[Task directions] In the data below, the answer is the run of lines from the line containing "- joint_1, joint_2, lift" through the line containing "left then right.", both included; print it exactly and nothing else.
▬▬▬▬▬▬▬▬▬▬
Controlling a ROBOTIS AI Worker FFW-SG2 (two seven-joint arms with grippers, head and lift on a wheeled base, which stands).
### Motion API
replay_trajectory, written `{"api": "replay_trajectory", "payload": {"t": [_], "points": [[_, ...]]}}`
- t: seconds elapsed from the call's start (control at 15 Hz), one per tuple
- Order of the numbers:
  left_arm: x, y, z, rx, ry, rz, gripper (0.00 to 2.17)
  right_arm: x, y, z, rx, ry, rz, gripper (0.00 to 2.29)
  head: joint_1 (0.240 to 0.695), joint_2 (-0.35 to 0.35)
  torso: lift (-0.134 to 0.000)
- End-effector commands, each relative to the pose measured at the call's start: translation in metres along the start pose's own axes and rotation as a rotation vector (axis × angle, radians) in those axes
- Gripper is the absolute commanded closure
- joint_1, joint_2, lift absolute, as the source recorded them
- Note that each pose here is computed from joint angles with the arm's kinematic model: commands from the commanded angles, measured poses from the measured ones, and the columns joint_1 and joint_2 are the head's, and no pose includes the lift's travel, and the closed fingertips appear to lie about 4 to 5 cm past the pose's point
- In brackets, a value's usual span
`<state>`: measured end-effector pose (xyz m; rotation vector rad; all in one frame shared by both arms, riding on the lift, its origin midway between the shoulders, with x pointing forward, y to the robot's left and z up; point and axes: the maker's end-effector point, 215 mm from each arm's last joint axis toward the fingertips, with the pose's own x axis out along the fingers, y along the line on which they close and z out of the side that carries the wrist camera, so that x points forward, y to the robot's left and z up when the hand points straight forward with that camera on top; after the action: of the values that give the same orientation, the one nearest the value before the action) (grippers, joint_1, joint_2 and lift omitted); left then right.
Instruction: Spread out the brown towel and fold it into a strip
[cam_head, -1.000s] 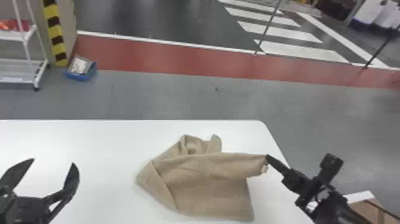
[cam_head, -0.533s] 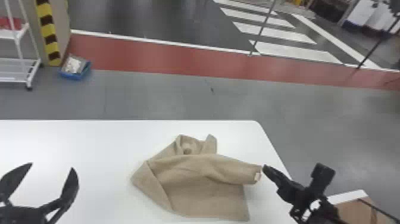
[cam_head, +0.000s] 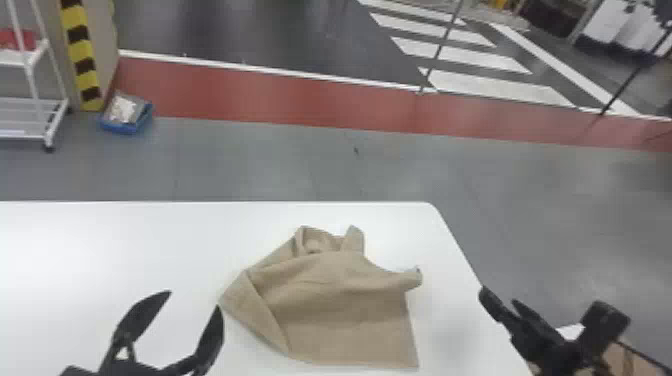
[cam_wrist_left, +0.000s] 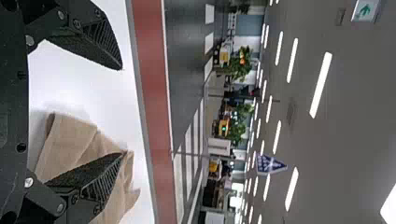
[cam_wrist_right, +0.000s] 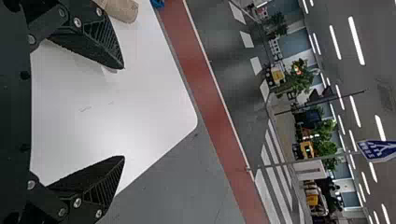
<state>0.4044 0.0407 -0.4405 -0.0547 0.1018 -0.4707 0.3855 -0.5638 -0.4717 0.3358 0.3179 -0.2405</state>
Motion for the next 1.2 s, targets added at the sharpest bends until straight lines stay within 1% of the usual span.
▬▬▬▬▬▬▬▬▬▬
[Result of this exercise]
- joint_1, joint_2, lift absolute, as the source recorded them
- Note that each pose here is computed from joint angles with the arm's kinematic model: commands from the commanded angles, measured poses from the measured ones, and the columns joint_1 and joint_2 are the head's, and no pose includes the lift's travel, and the closed fingertips appear to lie about 4 to 5 cm past the pose's point
- In brackets, a value's usual span
`<state>`: measured end-effector pose (xyz m; rotation vector rad; all in one frame shared by both arms, riding on the lift, its origin midway between the shoulders, with x pointing forward, y to the robot's left and z up; point and axes: the maker's end-effector point, 215 mm from each arm's last joint axis toward the fingertips, with the pose's own x axis out along the fingers, y along the line on which they close and z out of the side that carries the wrist camera, so that x points forward, y to the robot's left and z up when the hand points straight forward with that camera on top; after the action: of the values that give the same orientation, the one nearest the value before the action) (grippers, joint_1, joint_2 and lift omitted); left then right.

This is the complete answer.